Canadian veterans have 'significantly' higher risk of dying by suicide, study says
Young, male ex-soldiers found to be 242% more likely to take their own lives than average population
The federal government has — for the first time — taken an accurate, statistical snapshot of the level of suicide among veterans.
The benchmark analysis, released Thursday by Veterans Affairs Canada, confirms the long-held suspicion that former soldiers — both male and female — are more likely than the general population to take their own lives.
It's an incomplete portrait, according to some in the veterans community who have been pushing for this kind of research for years. Still, the numbers are stark.
Men who served in uniform have a 36 per cent higher risk of suicide than those in civilian life, according to the study which examined the records of 200,000 ex-members over a 37-year period between 1976 and 2012.
Those at the highest risk were young men under the age of 25. They were 242 per cent more likely to end their life.
For women, the data is even more alarming. They have an 81 per cent "higher risk of dying by suicide compared with the female" general population.
The figures tracking women, however, were somewhat limited by the sample size, the report said.
Interestingly, the likelihood of suicide among female veterans was higher between 1993 and 2012 than it was in the previous decades.
Complicated study
The study is significant because the federal government had been unwilling, until just recently, to undertake the complicated task of cross-referencing Veterans Affairs, National Defence and Statistics Canada data to track suicide among ex-soldiers.
While the military has tracked suicides within the ranks for years, developing a snapshot of life and death after service has been hampered by the fact veterans fall under provincial health systems.
It is also important because it comes just weeks after the Liberal government released a joint suicide prevention strategy involving both the veterans and defence departments.
Data ends in 2012
"The Veteran Suicide Mortality Study is an important step in better understanding suicide within the veteran community," Veterans Affairs Minister Seamus O'Regan said in a statement.
It complements the existing strategy, he said, and "gives us greater perspective as we continue to build better services and supports."
Aaron Bedard, a former combat engineer who served in Afghanistan, said the study is lacking because the data ends in 2012 just as the suicide crisis kicked off.
"This is just very vague and topical," Bedard told CBC News. "It is just generalizing it."
Those missing years in the study have been the worst in terms of former soldiers taking their own lives, he added.

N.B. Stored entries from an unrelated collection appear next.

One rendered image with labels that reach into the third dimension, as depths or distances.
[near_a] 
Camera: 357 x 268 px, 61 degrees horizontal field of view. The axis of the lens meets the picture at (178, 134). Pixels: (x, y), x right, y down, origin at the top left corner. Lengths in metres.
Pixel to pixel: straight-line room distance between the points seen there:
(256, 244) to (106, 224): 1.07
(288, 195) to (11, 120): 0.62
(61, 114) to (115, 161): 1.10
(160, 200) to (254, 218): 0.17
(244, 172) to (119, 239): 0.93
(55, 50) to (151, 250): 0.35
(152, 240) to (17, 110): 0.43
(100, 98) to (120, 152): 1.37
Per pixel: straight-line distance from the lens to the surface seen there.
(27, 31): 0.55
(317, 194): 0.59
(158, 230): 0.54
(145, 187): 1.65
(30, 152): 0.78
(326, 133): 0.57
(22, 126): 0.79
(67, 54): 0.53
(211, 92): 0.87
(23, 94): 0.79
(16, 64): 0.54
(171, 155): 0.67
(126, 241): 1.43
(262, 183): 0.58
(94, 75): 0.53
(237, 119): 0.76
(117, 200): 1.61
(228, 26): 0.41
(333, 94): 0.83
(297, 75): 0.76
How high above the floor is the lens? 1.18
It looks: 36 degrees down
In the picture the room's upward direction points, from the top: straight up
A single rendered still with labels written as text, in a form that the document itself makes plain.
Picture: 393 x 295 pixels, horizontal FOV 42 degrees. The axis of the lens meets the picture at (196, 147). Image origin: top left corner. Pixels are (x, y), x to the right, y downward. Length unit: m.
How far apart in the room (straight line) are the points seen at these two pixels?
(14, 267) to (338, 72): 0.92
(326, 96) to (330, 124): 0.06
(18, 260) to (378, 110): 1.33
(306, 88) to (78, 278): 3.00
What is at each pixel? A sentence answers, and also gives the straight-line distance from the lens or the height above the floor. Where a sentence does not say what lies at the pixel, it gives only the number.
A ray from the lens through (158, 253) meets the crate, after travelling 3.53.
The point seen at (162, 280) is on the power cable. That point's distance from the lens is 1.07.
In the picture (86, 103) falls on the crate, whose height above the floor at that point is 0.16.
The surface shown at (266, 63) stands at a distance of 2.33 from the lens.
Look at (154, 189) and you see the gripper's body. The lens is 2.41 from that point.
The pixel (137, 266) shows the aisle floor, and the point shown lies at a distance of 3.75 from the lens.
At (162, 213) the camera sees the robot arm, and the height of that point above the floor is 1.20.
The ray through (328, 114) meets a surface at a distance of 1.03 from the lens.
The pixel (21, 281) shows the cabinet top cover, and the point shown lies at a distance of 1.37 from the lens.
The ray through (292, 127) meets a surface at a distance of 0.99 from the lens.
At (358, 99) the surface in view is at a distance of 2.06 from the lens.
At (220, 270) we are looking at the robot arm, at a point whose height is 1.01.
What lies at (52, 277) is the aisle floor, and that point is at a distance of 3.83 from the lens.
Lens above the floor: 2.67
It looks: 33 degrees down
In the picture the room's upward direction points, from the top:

What's needed, Bedard said, is more research between 2012 and 2017, and a commitment to deliver ongoing "real-time data" on future cases.
The joint suicide prevention strategy does contain a pledge to track suicides and to evaluate how well programs are working, but Bedard said he wants to see details.
Cross-referencing cases
He also wants the veterans department to cross reference the most recent data with its client list in an effort to determine how effective its existing suicide prevention strategy has been.
That is something veterans officials have been reluctant to do, Bedard said.
"They have moved the yardstick about an inch" with this study, he added. "We're having to drag them into having some onus here."
As the suicide crisis unfolded in 2013, Bedard said the reflex of the defence and veterans departments, as well as the former Conservative government, was to downplay the issue, deny there was a problem and blame the media for reporting on it.
The new study "completely avoids" answering uncomfortable questions about that time and what is going on today, he added.